METHODS:The 13 thalassemia patients treated by haplo-HSCT using parental donors in our hospital from July 1, 2016, to July 1, 2020 were retrospectively reviewed. Hematopoiesis reconstitution, the incidence of GVHD, infections and the long-term survival of the patients were analyzed.

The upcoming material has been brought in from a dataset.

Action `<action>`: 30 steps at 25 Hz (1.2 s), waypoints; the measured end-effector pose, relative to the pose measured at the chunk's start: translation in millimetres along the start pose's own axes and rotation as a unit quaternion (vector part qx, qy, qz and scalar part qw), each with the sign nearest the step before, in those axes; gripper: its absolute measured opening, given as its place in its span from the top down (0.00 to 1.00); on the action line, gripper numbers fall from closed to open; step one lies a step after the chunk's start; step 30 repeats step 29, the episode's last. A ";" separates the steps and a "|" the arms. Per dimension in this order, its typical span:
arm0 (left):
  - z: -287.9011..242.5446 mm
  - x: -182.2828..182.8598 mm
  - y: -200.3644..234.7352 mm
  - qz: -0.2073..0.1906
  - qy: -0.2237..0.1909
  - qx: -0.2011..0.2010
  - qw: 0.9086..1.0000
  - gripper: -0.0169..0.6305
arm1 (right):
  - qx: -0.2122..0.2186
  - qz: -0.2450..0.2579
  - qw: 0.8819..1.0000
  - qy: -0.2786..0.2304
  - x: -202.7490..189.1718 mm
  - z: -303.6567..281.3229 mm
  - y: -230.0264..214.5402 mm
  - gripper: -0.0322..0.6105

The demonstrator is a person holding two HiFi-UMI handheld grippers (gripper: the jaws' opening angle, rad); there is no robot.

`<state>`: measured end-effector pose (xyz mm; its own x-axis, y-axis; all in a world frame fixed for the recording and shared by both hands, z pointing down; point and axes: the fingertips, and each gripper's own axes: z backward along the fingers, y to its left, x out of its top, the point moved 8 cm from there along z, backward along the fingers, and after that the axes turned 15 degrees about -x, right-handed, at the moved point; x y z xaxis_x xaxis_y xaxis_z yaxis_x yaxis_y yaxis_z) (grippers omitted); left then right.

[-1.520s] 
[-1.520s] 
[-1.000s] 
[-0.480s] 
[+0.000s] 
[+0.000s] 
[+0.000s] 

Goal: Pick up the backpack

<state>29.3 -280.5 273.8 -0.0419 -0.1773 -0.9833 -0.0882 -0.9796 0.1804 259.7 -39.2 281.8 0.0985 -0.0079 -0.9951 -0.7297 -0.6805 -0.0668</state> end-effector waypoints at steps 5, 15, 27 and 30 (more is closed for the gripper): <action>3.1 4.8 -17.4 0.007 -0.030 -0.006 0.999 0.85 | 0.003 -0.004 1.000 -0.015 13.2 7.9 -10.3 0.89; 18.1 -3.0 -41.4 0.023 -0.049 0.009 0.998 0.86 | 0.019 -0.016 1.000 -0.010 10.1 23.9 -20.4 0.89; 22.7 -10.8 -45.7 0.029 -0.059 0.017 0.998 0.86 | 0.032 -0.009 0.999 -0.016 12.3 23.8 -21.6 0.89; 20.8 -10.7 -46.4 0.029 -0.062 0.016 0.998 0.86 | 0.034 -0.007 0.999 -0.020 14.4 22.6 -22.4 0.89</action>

RESULTS:Twelve of the 13 patients were successfully implanted, the success rate of implantation was 92.3%. The median time of neutrophil and platelet engraftment was 12.5 days (range, 9-22 days) and 21 days (range,12-34 days), respectively. One patient achieved primary graft failure. Three (25%) patients developed to acute GVHD (aGVHD) and achieved complete remission after treatment. Chronic GVHD developed in three (25%) patients, one of them was extensive and under treatment, while one patient developed to severe bacterial infection (7.7%). CMV viremia was diagnosed in two patients (15.4%). There were no patients developed to CMV disease. Three (23.1%) patients achieved EB viremia after transplantation, one of them developed to EBV-related lymphocytic proliferative disease, while there were no patients showed invasive fungal infection. At the last follow-up, all patients survived, twelve of them were free from transfusion dependency. There were no transplant-related deaths. Projected overall and thalassemia-free survival at three years was 100% and 92.3%, respectively.
CONCLUSION:The transplant protocol of haplo-HSCT by using parental donors in patients with thalassemia has reliable source of donors, high incidence of successful implantation and low incidence of GVHD, which can be used as an effective way to increase the source of donors in children with thalassemia.